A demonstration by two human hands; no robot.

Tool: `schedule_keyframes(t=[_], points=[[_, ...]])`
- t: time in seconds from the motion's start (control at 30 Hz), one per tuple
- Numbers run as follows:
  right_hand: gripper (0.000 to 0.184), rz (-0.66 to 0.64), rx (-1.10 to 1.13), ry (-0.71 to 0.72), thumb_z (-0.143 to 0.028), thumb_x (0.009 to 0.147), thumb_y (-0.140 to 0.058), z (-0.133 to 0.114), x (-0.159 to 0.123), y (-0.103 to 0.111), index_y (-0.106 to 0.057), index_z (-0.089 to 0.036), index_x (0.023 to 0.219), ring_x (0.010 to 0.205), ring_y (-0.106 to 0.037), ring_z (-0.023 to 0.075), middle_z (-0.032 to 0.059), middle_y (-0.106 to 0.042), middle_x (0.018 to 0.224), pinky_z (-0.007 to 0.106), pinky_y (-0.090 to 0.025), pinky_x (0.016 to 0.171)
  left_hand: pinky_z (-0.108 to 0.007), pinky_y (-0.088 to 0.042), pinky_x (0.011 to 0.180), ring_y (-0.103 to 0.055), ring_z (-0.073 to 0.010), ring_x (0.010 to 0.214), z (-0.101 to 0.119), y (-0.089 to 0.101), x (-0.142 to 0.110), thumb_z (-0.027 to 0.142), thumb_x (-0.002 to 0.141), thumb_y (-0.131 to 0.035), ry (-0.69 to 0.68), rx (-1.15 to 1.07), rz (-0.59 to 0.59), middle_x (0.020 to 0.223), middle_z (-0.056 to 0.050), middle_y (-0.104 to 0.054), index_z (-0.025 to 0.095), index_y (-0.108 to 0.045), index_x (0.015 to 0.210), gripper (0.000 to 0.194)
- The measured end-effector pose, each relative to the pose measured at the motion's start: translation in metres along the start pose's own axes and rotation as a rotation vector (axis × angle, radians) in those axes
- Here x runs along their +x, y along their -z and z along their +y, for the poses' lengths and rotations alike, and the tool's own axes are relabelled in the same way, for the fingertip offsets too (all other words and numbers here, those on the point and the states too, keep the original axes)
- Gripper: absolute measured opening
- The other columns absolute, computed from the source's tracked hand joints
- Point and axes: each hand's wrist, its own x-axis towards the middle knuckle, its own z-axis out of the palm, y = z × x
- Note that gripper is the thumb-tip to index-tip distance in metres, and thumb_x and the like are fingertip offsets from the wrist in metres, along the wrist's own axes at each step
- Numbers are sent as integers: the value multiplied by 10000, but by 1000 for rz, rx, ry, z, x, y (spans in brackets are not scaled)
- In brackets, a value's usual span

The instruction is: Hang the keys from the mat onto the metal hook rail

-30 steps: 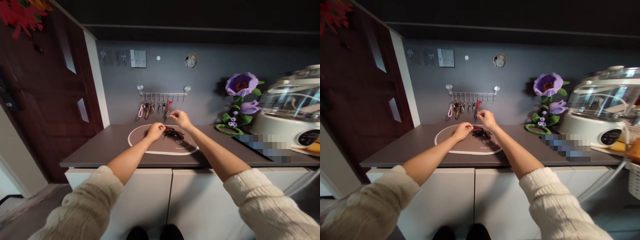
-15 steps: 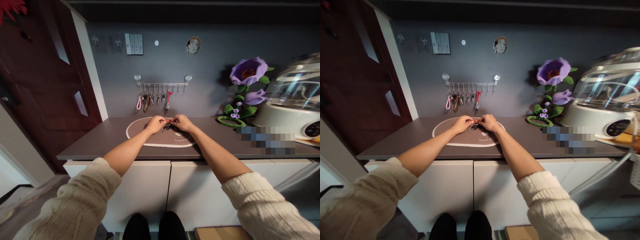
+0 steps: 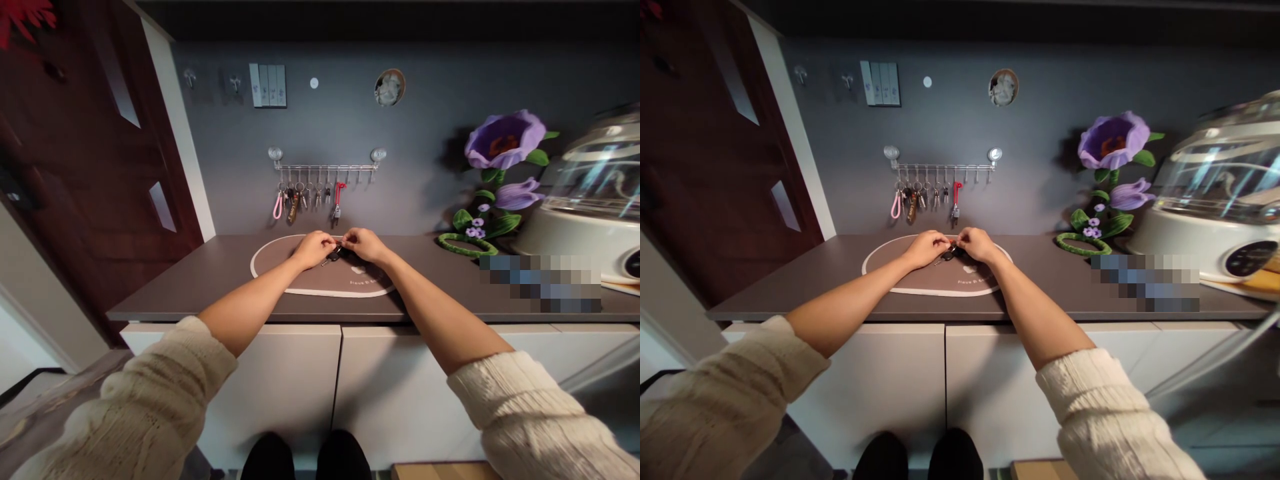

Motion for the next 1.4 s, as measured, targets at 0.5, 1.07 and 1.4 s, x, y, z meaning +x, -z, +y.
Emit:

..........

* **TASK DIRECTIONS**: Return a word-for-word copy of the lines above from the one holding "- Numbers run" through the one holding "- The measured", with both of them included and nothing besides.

* **ANSWER FOR THE TASK**:
- Numbers run as follows:
  right_hand: gripper (0.000 to 0.184), rz (-0.66 to 0.64), rx (-1.10 to 1.13), ry (-0.71 to 0.72), thumb_z (-0.143 to 0.028), thumb_x (0.009 to 0.147), thumb_y (-0.140 to 0.058), z (-0.133 to 0.114), x (-0.159 to 0.123), y (-0.103 to 0.111), index_y (-0.106 to 0.057), index_z (-0.089 to 0.036), index_x (0.023 to 0.219), ring_x (0.010 to 0.205), ring_y (-0.106 to 0.037), ring_z (-0.023 to 0.075), middle_z (-0.032 to 0.059), middle_y (-0.106 to 0.042), middle_x (0.018 to 0.224), pinky_z (-0.007 to 0.106), pinky_y (-0.090 to 0.025), pinky_x (0.016 to 0.171)
  left_hand: pinky_z (-0.108 to 0.007), pinky_y (-0.088 to 0.042), pinky_x (0.011 to 0.180), ring_y (-0.103 to 0.055), ring_z (-0.073 to 0.010), ring_x (0.010 to 0.214), z (-0.101 to 0.119), y (-0.089 to 0.101), x (-0.142 to 0.110), thumb_z (-0.027 to 0.142), thumb_x (-0.002 to 0.141), thumb_y (-0.131 to 0.035), ry (-0.69 to 0.68), rx (-1.15 to 1.07), rz (-0.59 to 0.59), middle_x (0.020 to 0.223), middle_z (-0.056 to 0.050), middle_y (-0.104 to 0.054), index_z (-0.025 to 0.095), index_y (-0.108 to 0.045), index_x (0.015 to 0.210), gripper (0.000 to 0.194)
- The measured end-effector pose, each relative to the pose measured at the motion's start: translation in metres along the start pose's own axes and rotation as a rotation vector (axis × angle, radians) in those axes

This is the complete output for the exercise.